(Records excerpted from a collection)
□ □ □
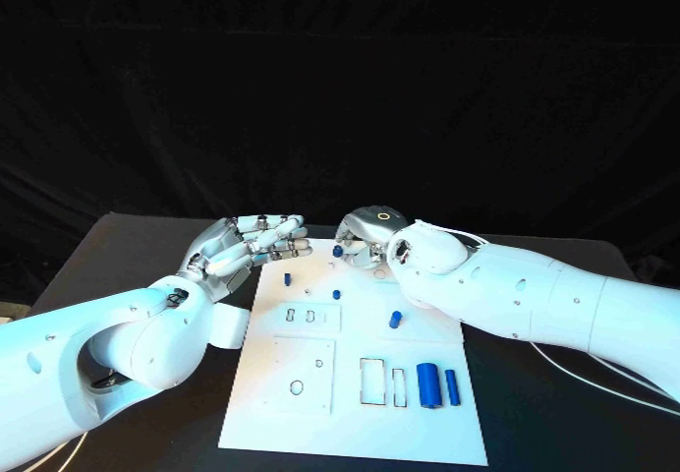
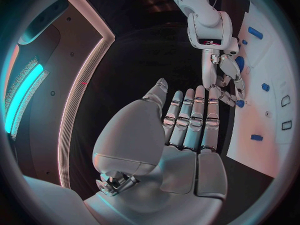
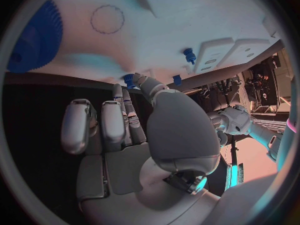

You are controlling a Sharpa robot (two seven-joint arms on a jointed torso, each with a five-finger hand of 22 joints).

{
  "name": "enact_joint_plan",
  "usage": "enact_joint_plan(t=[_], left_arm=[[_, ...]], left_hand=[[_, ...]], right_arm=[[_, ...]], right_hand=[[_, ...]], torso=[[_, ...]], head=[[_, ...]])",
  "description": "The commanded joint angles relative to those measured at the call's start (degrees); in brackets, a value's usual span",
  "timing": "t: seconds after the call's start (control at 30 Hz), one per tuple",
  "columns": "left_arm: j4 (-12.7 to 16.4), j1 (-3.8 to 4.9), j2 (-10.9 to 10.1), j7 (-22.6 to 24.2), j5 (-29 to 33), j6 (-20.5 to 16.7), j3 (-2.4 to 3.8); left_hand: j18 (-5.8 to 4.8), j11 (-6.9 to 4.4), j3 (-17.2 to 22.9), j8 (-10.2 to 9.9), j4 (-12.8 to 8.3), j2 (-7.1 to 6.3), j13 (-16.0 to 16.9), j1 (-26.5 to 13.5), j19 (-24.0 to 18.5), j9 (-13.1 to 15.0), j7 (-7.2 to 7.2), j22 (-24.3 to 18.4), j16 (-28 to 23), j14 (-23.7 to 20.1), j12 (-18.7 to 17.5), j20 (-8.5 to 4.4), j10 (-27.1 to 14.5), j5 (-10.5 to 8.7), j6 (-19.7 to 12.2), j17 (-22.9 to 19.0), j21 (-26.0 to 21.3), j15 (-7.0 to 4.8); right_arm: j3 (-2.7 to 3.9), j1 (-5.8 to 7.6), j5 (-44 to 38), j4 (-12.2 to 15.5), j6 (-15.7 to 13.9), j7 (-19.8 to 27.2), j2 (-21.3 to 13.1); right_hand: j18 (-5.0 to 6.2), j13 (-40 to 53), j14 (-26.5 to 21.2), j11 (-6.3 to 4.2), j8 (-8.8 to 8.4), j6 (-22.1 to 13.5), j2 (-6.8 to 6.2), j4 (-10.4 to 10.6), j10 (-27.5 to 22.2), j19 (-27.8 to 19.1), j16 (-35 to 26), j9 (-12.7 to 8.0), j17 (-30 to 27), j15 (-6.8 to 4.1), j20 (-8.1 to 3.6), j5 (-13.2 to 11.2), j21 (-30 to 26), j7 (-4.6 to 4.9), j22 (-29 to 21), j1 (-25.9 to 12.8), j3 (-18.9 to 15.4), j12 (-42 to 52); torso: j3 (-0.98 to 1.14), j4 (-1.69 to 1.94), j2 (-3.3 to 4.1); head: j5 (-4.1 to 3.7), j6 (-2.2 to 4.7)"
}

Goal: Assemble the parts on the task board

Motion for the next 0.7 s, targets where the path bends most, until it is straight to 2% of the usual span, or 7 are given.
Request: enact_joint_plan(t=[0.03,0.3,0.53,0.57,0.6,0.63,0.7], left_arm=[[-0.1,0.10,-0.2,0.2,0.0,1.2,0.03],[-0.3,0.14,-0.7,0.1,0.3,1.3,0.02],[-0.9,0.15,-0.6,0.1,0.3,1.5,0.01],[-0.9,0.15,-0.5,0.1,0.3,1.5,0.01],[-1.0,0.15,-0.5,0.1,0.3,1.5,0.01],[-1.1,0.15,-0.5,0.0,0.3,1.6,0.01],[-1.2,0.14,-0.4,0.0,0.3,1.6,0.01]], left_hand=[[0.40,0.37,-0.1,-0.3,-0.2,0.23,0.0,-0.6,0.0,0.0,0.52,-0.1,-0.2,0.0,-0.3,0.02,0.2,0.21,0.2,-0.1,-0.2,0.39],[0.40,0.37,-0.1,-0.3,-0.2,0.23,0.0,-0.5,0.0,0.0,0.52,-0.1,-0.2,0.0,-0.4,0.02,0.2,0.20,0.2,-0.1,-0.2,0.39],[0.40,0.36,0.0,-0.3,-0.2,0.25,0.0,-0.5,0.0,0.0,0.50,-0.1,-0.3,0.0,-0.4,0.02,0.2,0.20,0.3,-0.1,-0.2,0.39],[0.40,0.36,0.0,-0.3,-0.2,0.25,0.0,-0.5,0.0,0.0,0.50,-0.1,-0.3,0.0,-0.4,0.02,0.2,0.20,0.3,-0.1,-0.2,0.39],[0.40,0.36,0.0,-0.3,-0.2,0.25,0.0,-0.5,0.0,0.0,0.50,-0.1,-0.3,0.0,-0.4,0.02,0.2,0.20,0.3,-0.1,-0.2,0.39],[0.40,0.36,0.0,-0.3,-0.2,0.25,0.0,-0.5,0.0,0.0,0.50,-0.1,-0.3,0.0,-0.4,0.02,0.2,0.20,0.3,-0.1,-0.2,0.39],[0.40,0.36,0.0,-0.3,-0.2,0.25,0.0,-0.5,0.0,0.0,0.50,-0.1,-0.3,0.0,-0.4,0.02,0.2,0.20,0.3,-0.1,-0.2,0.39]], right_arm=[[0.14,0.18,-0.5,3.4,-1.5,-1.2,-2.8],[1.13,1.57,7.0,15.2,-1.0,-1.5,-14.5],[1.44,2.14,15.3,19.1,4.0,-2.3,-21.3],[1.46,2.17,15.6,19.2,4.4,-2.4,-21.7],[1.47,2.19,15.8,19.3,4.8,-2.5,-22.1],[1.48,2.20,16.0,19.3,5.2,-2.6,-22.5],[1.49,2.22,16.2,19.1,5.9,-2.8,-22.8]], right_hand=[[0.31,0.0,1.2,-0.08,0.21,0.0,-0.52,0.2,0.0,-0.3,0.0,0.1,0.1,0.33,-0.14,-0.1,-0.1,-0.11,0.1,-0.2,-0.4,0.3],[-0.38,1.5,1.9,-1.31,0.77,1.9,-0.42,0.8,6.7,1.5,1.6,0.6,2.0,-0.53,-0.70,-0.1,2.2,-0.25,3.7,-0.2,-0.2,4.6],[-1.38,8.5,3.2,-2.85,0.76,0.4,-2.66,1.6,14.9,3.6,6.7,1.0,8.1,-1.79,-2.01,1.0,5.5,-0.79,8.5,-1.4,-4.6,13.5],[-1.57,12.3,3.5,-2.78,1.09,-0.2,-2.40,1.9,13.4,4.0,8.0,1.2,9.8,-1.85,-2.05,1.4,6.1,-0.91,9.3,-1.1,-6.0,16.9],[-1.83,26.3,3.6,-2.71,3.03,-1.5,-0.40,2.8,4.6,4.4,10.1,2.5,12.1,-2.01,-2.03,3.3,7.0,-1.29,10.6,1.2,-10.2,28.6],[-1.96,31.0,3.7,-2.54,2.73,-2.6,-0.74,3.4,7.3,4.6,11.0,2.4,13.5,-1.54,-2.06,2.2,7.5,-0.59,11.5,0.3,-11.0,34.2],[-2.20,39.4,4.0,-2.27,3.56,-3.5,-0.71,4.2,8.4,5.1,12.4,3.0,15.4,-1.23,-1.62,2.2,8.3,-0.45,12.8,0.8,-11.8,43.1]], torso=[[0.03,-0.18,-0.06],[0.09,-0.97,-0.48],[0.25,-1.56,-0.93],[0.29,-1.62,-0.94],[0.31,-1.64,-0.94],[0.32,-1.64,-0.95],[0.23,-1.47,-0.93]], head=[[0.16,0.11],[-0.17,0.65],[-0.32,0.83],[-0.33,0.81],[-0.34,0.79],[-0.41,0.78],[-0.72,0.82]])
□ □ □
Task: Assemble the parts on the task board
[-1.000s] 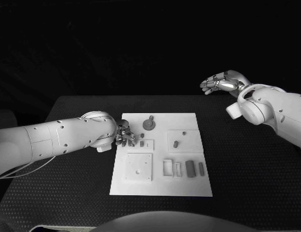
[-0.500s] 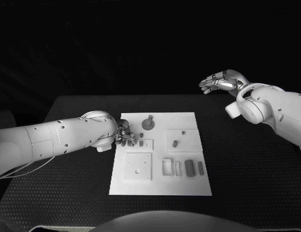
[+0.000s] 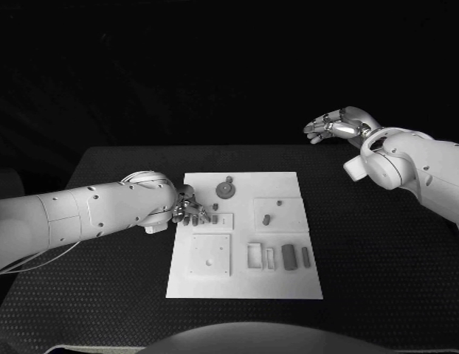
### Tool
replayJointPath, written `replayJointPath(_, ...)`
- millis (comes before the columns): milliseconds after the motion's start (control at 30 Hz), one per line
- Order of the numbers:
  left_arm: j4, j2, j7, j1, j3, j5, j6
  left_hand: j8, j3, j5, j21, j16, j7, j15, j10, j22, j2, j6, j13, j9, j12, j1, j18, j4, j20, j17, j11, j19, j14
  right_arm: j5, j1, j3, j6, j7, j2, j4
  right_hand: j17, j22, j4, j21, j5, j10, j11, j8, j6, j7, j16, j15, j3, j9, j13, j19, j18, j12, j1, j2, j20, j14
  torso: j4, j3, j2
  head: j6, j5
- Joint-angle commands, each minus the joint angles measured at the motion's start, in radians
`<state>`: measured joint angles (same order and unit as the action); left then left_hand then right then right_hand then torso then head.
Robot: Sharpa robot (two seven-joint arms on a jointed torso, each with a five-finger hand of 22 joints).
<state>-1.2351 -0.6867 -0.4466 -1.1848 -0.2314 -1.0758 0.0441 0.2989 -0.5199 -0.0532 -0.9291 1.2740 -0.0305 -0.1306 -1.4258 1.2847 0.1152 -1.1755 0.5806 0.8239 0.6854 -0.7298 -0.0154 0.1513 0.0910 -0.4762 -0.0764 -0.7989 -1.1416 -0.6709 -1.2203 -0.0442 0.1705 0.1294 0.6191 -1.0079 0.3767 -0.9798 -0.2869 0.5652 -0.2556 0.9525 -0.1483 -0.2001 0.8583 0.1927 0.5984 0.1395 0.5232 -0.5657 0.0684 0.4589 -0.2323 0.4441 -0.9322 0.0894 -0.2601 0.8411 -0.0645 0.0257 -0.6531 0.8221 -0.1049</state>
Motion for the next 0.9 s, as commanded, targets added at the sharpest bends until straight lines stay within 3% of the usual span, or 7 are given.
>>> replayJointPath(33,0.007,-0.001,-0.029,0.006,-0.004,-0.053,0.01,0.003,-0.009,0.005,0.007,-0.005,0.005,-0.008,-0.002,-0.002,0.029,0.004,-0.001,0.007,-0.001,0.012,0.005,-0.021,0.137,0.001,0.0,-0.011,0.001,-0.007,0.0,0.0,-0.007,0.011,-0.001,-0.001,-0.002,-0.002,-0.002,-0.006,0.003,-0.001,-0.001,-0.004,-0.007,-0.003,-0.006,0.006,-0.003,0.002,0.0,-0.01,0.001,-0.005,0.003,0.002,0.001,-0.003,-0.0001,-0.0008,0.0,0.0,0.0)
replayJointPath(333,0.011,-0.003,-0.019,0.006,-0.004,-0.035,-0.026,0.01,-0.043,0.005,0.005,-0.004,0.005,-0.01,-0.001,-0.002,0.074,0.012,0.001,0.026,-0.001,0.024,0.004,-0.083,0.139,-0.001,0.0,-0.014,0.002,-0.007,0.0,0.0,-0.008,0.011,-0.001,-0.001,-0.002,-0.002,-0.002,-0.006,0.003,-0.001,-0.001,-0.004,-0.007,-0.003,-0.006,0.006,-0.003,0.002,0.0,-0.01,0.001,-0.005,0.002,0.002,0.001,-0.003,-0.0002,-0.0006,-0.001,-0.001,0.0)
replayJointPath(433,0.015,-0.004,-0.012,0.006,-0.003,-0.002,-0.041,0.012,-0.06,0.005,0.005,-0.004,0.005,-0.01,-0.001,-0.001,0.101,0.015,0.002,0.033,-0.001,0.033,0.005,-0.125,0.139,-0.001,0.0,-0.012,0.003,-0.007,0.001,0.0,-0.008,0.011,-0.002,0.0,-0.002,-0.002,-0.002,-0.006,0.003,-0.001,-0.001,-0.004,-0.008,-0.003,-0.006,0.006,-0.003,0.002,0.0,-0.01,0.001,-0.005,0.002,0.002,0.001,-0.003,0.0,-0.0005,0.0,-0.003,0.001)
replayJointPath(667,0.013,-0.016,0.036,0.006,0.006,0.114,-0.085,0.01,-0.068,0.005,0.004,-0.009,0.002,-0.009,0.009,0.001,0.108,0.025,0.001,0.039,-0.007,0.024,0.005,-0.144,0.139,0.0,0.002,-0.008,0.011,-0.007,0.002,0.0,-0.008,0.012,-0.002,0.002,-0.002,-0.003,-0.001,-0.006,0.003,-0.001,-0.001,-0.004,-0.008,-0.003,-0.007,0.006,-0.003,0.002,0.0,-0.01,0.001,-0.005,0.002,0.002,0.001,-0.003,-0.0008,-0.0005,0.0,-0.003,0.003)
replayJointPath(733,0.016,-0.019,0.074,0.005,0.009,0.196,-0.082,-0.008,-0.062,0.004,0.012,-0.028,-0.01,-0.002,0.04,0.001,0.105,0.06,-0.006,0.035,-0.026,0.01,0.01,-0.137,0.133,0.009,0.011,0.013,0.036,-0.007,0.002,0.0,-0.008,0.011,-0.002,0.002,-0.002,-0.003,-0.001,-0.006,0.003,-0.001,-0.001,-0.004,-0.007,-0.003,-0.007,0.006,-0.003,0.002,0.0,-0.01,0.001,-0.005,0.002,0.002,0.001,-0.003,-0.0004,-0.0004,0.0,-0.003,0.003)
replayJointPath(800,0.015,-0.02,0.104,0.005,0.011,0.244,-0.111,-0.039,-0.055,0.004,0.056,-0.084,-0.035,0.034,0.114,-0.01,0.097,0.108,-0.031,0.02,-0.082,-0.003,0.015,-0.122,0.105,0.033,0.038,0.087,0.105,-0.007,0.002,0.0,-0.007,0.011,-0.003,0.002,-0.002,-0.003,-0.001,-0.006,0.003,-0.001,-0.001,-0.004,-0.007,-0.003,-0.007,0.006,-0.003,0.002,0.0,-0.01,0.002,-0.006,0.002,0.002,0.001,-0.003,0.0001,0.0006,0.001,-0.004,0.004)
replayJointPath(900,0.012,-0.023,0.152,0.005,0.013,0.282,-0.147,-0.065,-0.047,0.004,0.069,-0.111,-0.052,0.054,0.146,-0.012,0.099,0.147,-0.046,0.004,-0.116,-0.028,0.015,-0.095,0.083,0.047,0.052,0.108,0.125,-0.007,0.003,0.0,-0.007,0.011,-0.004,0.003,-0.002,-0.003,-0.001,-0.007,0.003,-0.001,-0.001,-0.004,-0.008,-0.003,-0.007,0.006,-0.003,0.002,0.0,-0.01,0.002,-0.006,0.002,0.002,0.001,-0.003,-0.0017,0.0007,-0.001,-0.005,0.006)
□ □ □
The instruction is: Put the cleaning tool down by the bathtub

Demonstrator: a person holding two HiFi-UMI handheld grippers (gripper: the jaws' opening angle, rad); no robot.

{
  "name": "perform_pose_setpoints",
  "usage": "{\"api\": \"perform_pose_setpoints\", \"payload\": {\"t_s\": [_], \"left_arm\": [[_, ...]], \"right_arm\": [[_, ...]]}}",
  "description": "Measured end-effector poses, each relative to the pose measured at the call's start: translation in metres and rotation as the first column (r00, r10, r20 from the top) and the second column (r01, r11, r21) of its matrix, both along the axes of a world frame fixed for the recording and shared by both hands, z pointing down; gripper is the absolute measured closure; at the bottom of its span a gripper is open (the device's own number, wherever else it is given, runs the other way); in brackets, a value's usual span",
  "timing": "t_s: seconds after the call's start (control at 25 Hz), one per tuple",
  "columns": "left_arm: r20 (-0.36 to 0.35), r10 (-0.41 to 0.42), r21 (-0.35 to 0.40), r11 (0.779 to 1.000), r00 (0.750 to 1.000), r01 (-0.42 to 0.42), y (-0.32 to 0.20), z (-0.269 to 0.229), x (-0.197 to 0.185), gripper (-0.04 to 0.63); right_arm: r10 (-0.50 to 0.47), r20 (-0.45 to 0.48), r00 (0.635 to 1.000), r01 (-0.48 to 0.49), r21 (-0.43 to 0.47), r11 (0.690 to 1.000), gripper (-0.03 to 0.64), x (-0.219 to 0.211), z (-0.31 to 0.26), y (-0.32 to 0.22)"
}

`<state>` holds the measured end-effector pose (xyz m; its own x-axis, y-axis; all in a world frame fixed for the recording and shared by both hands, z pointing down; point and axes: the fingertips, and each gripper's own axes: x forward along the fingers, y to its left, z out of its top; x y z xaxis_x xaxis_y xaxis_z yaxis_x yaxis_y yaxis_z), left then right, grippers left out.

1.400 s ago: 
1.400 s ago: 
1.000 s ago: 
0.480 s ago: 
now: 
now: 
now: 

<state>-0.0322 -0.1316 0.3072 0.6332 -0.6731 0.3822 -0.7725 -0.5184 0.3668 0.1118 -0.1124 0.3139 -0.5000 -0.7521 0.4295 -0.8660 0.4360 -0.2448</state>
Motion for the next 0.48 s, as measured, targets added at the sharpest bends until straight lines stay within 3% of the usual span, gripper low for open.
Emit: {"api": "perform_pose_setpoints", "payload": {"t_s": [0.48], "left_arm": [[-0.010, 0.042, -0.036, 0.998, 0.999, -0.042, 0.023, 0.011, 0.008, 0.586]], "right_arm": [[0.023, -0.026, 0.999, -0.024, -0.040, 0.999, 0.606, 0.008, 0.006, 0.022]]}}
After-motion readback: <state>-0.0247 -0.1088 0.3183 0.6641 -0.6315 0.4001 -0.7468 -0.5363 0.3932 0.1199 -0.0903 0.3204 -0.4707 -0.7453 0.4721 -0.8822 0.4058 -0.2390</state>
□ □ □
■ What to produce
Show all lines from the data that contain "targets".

■ Result
Motion for the next 0.7 s, targets where the path bends most, until it is straight to 2% of the usual span, or 7 are given.
Motion for the next 0.9 s, as commanded, targets added at the sharpest bends until straight lines stay within 3% of the usual span, or 7 are given.
Motion for the next 0.48 s, as measured, targets added at the sharpest bends until straight lines stay within 3% of the usual span, gripper low for open.

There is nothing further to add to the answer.